Identification and verification of a differentially methylated region upstream of ZFP57

Given that single sites are more susceptible to confounders such as the presence of SNPs and show only moderate accuracy on verification, and to maximize our chances of finding biologically significant changes, we also looked for genomic intervals showing coherent alterations in methylation across multiple neighboring sites [44], rather than isolated CpGs. Figure 3a lists the top 5 differentially methylated regions (DMR) found at promoters, ordered by RnBeads ranking which is here computed by combining measures at adjacent sites using a linear hierarchical model as described in the “Methods” section: uncorrected p value and % change in methylation are also shown for comparison. For the top 5 regions, ZFP57 was of particular interest and is dealt with below. Two others (CES1, a liver carboxylesterase, and ANKRD20A11P, a pseudogene) showed less than 5% change in methylation and so could not be verified: DUSP22 which has a larger change is also a pseudogene.
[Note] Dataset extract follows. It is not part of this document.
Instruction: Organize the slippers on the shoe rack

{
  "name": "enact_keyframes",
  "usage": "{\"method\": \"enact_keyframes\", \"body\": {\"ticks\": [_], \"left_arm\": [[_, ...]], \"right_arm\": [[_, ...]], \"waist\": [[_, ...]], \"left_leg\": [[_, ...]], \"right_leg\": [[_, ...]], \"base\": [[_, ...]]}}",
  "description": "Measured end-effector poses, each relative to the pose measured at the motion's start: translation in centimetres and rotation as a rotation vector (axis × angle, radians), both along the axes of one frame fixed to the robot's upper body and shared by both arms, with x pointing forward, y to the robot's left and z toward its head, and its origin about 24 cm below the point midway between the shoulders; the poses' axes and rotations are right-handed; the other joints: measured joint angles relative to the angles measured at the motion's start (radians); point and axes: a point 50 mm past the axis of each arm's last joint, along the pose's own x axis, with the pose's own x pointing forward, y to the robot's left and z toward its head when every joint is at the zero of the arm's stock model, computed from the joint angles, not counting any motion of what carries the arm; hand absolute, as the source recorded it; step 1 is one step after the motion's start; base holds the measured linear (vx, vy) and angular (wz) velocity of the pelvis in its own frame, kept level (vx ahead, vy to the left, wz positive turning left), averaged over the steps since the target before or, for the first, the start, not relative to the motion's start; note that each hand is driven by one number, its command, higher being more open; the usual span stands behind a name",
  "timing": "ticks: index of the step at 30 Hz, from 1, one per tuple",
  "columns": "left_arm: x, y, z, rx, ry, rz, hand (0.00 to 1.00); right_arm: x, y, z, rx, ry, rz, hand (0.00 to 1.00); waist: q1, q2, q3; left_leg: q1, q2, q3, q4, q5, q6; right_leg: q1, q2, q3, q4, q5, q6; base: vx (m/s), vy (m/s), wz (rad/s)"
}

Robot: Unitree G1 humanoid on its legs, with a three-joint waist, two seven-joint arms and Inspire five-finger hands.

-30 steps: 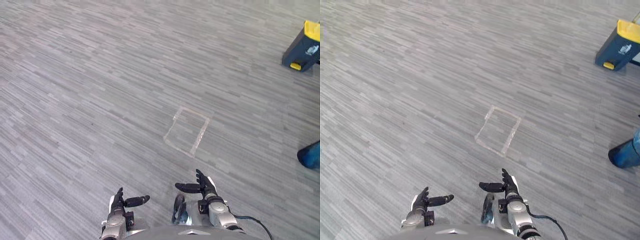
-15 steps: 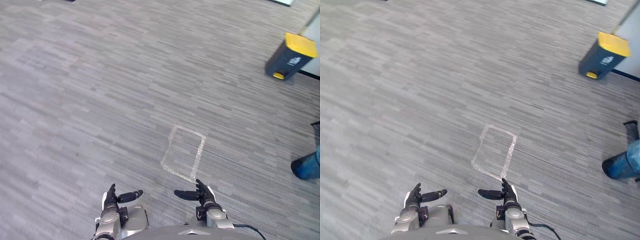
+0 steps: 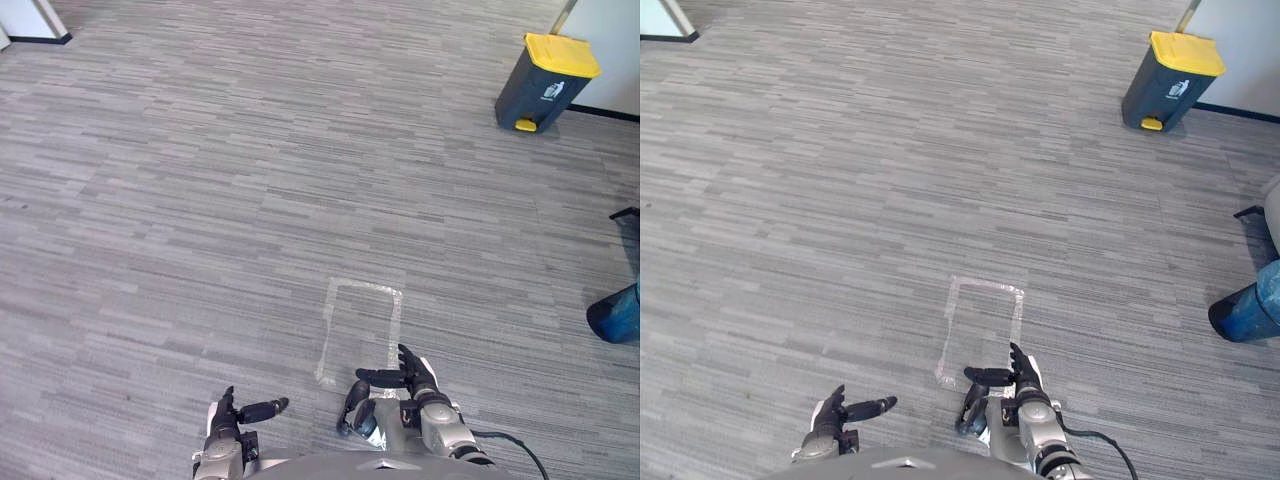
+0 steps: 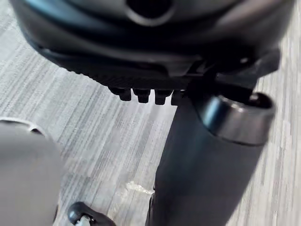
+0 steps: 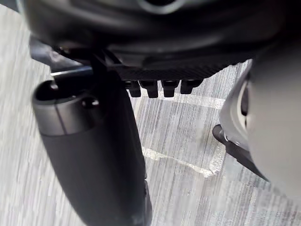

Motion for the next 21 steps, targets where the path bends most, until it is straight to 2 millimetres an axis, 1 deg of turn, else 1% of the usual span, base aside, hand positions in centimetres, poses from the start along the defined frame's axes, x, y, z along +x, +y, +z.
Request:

The last DMR is located at a microRNA cluster MIR4520A/B and loses approximately 7.22% overall in the treatment group, averaged over a number of well-spaced CpG. Due to pyrosequencing assay design constraints, we could only cover one site (cg08750459) from the array at this locus but that site showed reasonable concordance (loss of 12.24% (p = 0.008) in array and 9.45% (p = 0.006) by pyroassay). The function of these microRNAs remains obscure however.

Fig. 3
figure 3

Top ranking promoter regions included imprint regulator gene ZFP57. a Top 5 differentially methylated regions (DMR) at promoters, sorted by combined RnBeads rank (smallest to largest) as for Fig. 2d above, except combining values across all the CpG sites in the DMR as detailed in the “Methods” section. Abbreviations as above except # probes, number of probes on EPIC array included in DMR. b Top: genome browser tracks showing the region around the DMR upstream of ZFP57, genomic coordinates in hg19 human genome release, and scale as shown. EPIC array probes showing differential methylation (blue, gain; red, loss) are indicated, with size indicating the magnitude of change. The start of the ZFP57 gene and the position of the pyrosequencing assay (Pyro) are also shown. Δβ, mean difference in β value between placebo and FA-treated groups; maximum gain and loss also shown (+ 0.09 β = 9% methylation). Bottom: Loess plot of β values across the region, with CpG identification numbers from array below; those forming the DMR defined by RnBeads are indicated, as well as sites analyzed by pyroassay. Each dot represents β value in an individual sample, with lines representing smoothed averages; color code is indicated at left. c Results of pyroassay covering the six sites indicated in b. Sample groups: cord blood DNA from placebo (n = 45) and FA-treated (n = 41). Mean, average of the individual means in that group; Max., largest of the mean methylation values in that group; Min, lowest mean in group; SD, standard deviation for the means; Change, difference in % methylation seen between groups; P, probability (Student’s t test)

Of more interest in the context of this cohort was the highest ranking promoter DMR identified using RnBeads [45], which was located on chromosome 6, the closest gene being the known regulator of genomic imprinting ZFP57. The identified DMR consisted of 15 CpG sites and mapped approximately 3 kb upstream of the first exon of the gene, a region containing additional adjacent sites also gaining methylation. Figure 3b shows a genomic map of the first exon of ZFP57 and the upstream region, overlaid with a track showing the locations of EPIC probes and whether they gained or lost methylation. Also shown is a graph of averaged methylation values at the numbered CpG probes from the array in placebo and treatment groups, showing a clear difference in methylation extending beyond the DMR. To confirm these results using a second method, we designed a pyrosequencing methylation assay (pyroassay) to cover some of these CpG sites, as shown in Fig. 3b. Due to the CpG density of this region, thus difficulty in pyrosequencing primer design, our pyroassay is not directly overlapping all CpGs identified by RnBeads as the DMR but is inside the area showing methylation differences. We then carried out PCR and pyrosequencing for all the samples. The overall gain in methylation at the CpGs covered by the pyroassay (n = 6) was very similar in magnitude and direction to that seen over the neighboring CpG by the array (+ 5.44% vs + 6.23%, respectively—Fig. 3a, c).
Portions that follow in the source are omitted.